As you have probably gathered by now, I don't take such a draconian view as Typonaut on this issue.
I agree with him that you are not liable for any primary infringement of Another's song by merely consenting to the use of your song in the adaptation. Nor are you liable through your approval of the resulting remix, since that would not amount to authorising another to make an infringing copy (contrary to section 16 (2)
There is little or no chance that owning a copy of the remix itself would land you in trouble as possessing a copy of an infringing work alone (provided you did not make it) is not an infringement of the author's rights. For there to be the offence of secondary infringement (section 23
), possession needs to be in the course of a business.
As Typonaut says, passing a copy to a friend is dangerous on two grounds: it might be seen as issuing a copy to the public (s 18
), and secondly it would involve you making a copy which would contravene s 17. However if your friend came round to your home and listened to the remix, that would not constitute a public performance, nor copying, nor issuing a copy to the public.
Clearly if the remixer, who is already liable for a s 17
infringement also compounds her sin by posting the remix on YouTube, and you then publish a link to it, on the current jurisprudence that would not be an infringing act on your part either.
While you may despair at the extent to which the law seeks to extend its tentacles, in many ways we ain't seen the half of it.

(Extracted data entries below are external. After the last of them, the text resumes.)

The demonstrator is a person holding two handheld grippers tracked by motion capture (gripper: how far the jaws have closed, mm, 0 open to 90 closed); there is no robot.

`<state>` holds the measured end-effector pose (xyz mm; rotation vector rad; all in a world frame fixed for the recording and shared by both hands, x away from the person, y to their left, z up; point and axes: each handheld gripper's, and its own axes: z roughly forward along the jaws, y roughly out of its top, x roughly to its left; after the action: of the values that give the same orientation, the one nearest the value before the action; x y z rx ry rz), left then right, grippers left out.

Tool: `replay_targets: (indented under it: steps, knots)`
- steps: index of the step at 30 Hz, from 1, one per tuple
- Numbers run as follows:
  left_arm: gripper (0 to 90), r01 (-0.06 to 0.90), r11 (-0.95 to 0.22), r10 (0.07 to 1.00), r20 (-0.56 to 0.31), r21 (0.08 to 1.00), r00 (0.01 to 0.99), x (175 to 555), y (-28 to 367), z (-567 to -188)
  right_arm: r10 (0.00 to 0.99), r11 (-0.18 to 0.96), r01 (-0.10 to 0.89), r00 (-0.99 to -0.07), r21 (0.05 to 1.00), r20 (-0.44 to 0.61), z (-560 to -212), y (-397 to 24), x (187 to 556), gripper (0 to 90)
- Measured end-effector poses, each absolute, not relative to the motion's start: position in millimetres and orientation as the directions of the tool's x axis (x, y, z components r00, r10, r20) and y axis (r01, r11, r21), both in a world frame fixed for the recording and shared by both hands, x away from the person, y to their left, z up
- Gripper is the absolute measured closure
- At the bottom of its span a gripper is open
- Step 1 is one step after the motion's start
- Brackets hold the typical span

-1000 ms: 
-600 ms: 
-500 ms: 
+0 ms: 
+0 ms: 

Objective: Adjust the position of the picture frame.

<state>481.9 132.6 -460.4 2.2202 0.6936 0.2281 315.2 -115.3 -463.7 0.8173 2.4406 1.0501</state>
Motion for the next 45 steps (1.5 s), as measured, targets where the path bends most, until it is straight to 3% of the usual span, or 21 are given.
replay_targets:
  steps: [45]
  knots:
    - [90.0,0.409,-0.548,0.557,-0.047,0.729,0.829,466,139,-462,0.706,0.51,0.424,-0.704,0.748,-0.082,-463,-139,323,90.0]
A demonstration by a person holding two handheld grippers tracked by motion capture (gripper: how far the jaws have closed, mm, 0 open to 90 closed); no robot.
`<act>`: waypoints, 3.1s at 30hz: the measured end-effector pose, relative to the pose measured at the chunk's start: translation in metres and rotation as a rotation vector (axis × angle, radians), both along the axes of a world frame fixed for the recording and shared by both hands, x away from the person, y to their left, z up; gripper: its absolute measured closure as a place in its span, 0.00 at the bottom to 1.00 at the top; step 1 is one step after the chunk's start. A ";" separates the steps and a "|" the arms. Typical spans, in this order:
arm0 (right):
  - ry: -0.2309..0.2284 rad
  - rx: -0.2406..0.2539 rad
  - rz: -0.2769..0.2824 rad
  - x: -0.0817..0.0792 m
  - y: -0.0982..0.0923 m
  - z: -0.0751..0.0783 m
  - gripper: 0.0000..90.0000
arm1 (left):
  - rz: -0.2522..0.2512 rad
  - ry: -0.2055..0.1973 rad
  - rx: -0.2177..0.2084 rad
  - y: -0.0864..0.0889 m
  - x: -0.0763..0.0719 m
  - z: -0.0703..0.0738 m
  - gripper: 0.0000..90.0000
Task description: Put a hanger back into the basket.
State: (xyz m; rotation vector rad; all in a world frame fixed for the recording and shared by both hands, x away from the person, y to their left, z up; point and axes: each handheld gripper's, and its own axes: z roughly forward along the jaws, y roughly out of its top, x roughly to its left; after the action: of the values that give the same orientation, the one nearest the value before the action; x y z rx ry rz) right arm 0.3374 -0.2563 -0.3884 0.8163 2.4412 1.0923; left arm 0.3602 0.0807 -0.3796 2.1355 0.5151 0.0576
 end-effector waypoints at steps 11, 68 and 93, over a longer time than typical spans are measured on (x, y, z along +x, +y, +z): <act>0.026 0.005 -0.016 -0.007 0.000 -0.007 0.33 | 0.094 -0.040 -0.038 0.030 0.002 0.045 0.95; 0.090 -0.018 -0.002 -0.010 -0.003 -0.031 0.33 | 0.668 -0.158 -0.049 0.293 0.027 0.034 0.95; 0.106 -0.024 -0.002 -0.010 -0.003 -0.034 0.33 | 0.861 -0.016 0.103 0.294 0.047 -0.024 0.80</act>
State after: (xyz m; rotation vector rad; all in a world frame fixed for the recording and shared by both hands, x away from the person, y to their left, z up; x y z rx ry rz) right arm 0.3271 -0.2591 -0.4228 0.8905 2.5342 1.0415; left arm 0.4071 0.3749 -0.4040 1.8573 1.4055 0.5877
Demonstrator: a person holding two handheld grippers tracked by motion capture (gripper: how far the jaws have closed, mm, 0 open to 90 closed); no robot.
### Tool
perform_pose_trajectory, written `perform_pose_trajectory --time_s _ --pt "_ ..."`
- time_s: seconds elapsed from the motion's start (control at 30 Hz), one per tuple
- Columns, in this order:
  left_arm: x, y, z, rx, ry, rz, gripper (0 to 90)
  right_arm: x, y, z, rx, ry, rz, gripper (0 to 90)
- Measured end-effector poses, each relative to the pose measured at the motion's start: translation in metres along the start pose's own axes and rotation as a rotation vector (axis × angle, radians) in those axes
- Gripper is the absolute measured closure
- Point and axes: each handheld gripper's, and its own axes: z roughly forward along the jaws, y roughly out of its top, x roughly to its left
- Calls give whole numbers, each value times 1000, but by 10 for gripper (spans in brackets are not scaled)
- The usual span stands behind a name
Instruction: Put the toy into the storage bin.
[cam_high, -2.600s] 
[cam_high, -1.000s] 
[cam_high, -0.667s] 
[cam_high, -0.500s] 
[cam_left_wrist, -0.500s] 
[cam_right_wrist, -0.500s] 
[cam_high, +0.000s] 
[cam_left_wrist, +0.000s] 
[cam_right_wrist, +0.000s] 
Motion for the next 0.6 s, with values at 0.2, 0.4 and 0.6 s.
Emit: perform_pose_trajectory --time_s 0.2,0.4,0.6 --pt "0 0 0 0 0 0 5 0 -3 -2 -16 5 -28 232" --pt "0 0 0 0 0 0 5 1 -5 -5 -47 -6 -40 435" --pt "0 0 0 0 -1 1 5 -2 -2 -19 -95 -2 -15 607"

For the last two says I have been at the Supreme Court where the appeal before their lordships has major ramifications for anyone surfing the internet. In essence, in an earlier case known as Meltwater
both the High Court and the Court of Appeal held that when a representation of a website page, or image or other item obtained from a web request appears on the screen of your monitor, tablet or smart phone that is new and separate copy of the work, and unless you know that you have the copyright owner's permission to view the page etc, you will be infringing copyright just by browsing. There is a provision (s 28A
) within the Act which appears to exempt browsing and the technical process which leads up to the creation of an image on your screen, but the UK courts have so far held this does not include the final stage of the process, namely the copy in the cache of the computer and the copy on screen. We will have to see how the Supreme Court decide. It is possible that they may make a referral to the European Court of Justice on some issues raised in the case, because at the heart of the matter is the correct interpretation of an EU Directive on the subject. You may think that website owners are implicitly giving their permission for you to view their content, so there's no problem. But as we know there are probably millions of websites which host content which has been lifted without permission, including some otherwise respectable sites like, ahem, YouTube. So if the Supreme Court reject this appeal, effectively most people in the UK browsing the internet will unwittingly become liable for making infringing copies on a regular basis.